Steve paused, his lip quivering, then burst out sobbing hysterically. "I... I... I DON'T KNOW! I FAILED THE ENTRANCE TEST!"

"Then how did you ever become a security guard if you're totally unqualified?" the Sue asked, her amethyst eyes glimmering like purple stars with her puzzlement.

"...They said just to press the button, and all my problems would be solved," Steve replied.

"What button?" Sue responded, now thoroughly confused.

Steve blinked, scratched his head briefly, blinked again, then screamed, "HOLY WOODPIGEONS! A SUE IN THE STUDIO!" Acting in the nick of time, he leapt forward and tazered the curvaceous night-furred menace.

Nothing happened.

In the silence that followed, Kel said calmly, "Oh.
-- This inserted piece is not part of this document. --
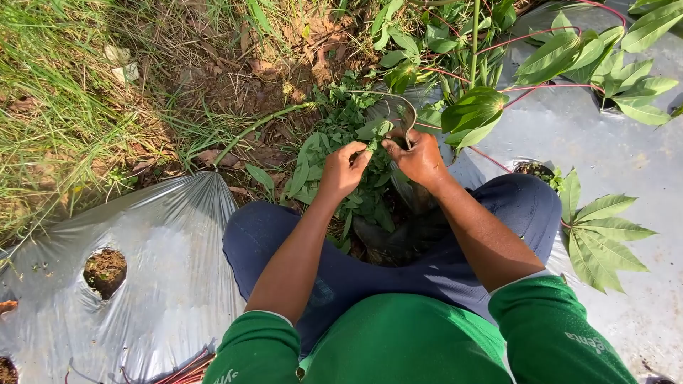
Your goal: Stripping leaves from plant stems using a sickle while sitting in a field.
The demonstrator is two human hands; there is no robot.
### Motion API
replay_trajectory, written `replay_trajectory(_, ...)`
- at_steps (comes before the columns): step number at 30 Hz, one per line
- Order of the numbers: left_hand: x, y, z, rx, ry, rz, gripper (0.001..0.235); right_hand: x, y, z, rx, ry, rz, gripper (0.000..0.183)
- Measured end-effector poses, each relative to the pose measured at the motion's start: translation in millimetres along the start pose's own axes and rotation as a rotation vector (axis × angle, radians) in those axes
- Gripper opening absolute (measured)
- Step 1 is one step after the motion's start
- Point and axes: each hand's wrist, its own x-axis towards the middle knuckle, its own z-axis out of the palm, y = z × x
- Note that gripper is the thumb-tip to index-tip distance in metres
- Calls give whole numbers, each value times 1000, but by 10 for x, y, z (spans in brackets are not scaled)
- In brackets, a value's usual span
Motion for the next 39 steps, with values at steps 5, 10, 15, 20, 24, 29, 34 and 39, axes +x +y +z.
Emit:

THAT button. And by the way, Steve, they're tazer-proof."

"No they're not! It's just a black ferret! Look, it works perfectly!" Steve growled furiously, placing the tazer against his own chest and moving to press the button with his other paw as Kelaiah leapt forward, roaring, "STEVE, NO!"

The Sue, upon realizing nobeast was paying the least bit of attention to her, muttered dourly, "...Oh, bollocks to this," and walked gracefully offstage, unfortunately right past the shadowy corner where Ara was lurking in wait, a large meat cleaver in one paw.